Публицистические, литературные и кинематографические трактовки провинциального мифа развивают и деконструируют герметичную национальную модель «мы – мы» в образном пространстве постсоветской символической географии. В этом поиске идентичности России решающую роль играет провинция: сколь бы разрозненно ни звучали ее голоса, провинциальный топос во всех случаях служит для постановки многих неразрешимых, но неизменно повторяющихся вопросов о прошлом и будущем России, включая вопросы о том, что значит быть русским и где искать «настоящих» россиян.
1. Публицистика
«Мы ищем богатство в русской провинции и находим его!»
Люби Воронеж. Москва подождет.
В 1991 году, когда карта советской империи почти в одночасье, как показалось многим, превратилась в карту территории, на которой располагалось более дюжины самостоятельных государств, перед каждым из получивших независимость народов встала одна и та же задача: четко определить свою национальную идентичность в соответствии с новым территориальным статусом. Для народа России, национальная идентичность которого до сих пор была растворена в имперском целом, задача развития этнической идентичности представляла особенную трудность. В то время как народы Украины или Казахстана праздновали обретение своей страны, русские переживали горечь утраты империи. Большая часть исследований постсоветского русского национализма сосредоточена на отношениях между многочисленными этническими группами в границах России и рассматривает напряженные отношения между русским населением и рабочими-мигрантами из новообразованных государств, а также отношения России с этими государствами (конкретно – со странами Средней Азии и Балтии, Грузией и Украиной)[29]
. Меньшая часть исследований посвящена многочисленным регионам Российской Федерации, получившим после распада Советского Союза невиданный прежде уровень автономии.
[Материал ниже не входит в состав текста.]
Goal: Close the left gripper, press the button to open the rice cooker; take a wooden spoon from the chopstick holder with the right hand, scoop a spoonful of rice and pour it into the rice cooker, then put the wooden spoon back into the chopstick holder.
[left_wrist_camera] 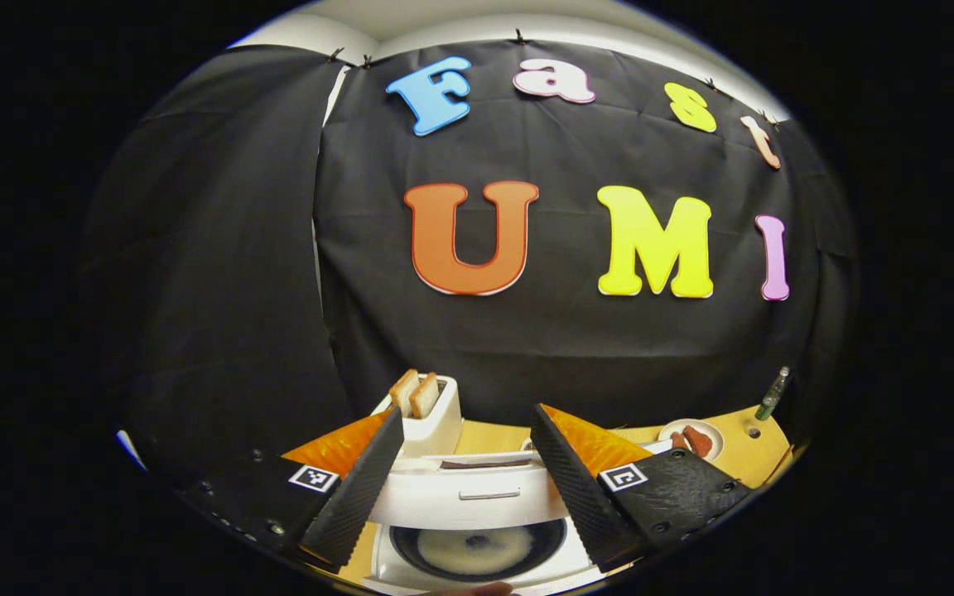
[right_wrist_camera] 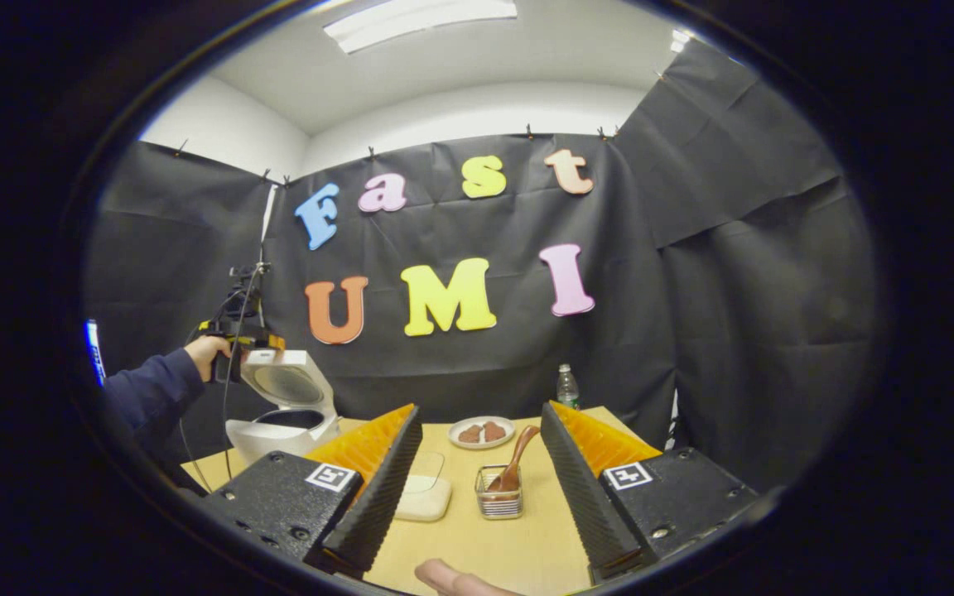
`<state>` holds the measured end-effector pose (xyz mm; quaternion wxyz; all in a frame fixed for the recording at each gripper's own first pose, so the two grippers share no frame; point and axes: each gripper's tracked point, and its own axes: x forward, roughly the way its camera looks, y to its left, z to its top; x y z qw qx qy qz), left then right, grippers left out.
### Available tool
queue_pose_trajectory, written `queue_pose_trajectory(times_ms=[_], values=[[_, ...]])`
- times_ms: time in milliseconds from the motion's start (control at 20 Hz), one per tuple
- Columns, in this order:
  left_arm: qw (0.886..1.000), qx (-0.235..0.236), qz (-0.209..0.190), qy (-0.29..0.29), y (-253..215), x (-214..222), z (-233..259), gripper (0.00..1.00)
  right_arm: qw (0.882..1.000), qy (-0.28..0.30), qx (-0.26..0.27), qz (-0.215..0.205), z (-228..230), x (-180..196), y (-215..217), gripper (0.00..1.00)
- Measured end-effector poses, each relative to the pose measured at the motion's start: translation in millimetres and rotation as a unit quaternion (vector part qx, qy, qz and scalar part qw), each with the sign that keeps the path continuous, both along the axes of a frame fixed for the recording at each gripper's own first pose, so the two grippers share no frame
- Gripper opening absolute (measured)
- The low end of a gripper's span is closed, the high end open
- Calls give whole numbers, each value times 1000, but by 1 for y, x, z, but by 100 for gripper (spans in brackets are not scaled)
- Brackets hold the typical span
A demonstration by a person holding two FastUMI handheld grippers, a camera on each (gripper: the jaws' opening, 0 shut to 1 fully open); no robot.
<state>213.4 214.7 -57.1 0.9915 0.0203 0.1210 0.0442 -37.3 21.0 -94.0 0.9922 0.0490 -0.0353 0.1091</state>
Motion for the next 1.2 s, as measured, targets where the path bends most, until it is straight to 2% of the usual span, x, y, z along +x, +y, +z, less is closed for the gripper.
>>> queue_pose_trajectory(times_ms=[100,300,450,800,1050,1200], values=[[1000,6,-9,11,-4,-10,-11,99,1000,1,-4,3,-2,-7,2,94],[999,-18,-15,27,-10,-31,-29,94,1000,2,-13,10,-8,-21,6,94],[998,-25,-29,49,-20,-47,-53,96,1000,6,-19,17,-9,-27,14,94],[997,-23,-31,68,-23,-82,-103,97,997,-12,-48,58,1,-43,53,94],[994,-14,-36,99,-24,-95,-135,97,996,-38,-63,57,11,-55,67,94],[995,-12,-40,95,-24,-99,-139,97,995,-58,-69,46,21,-63,65,94]])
Эти регионы и провинции, преимущественно русские, в 1990-е годы пытались воспользоваться этой автономией, чтобы установить контроль над собственными природными ресурсами и промышленностью и взять в свои руки управление. В последующие десятилетия центральная власть вернула себе финансовый и административный контроль над регионами. Однако в это первое постсоветское десятилетие успела сформироваться продолжающая развиваться и по сей день культурная тенденция: вне зависимости от физического статуса регионов, в символической географии России провинция из культурного мифа стала настойчиво претендовать на уникальность и влияние.По мере того как многочисленные провинциальные регионы реформировали свою экономическую и политическую организацию, они включались также и в процесс концептуального и символического самоопределения. Этот двунаправленный процесс разворачивался следующим образом: культурная элита центра породила националистический дискурс, в котором провинция представлялась обителью истинной русскости. Культурная и политическая элита российской провинции ответила на это собственными текстами, в которых провозглашала новообретенную независимость от центра и гордость за свою провинциальность. В большинстве случаев эти провинциальные деятели использовали идею «провинция – наше все» для продвижения собственных политических или деловых интересов. В этой главе я буду рассматривать газеты и популярные еженедельники общего направления, издаваемые в российской глубинке, а также три ежемесячных журнала: «Русская провинция» (Новгород), «Российская провинция» (Набережные Челны) и «Губернский стиль» (Воронеж)[30]
. Особое внимание я обращаю на публикации первого года каждого издания, в особенности на дебютные выпуски, в которых излагается редакционная политика, а также описываются задачи и философия журнала. Передовые статьи, эссе и интервью с крупными политическими и культурными деятелями представляют собой уникальное сочетание непосредственного отклика на миф о провинции с анализом (неакадемическим) этого мифа и его роли в дискурсе национального самоопределения новой России.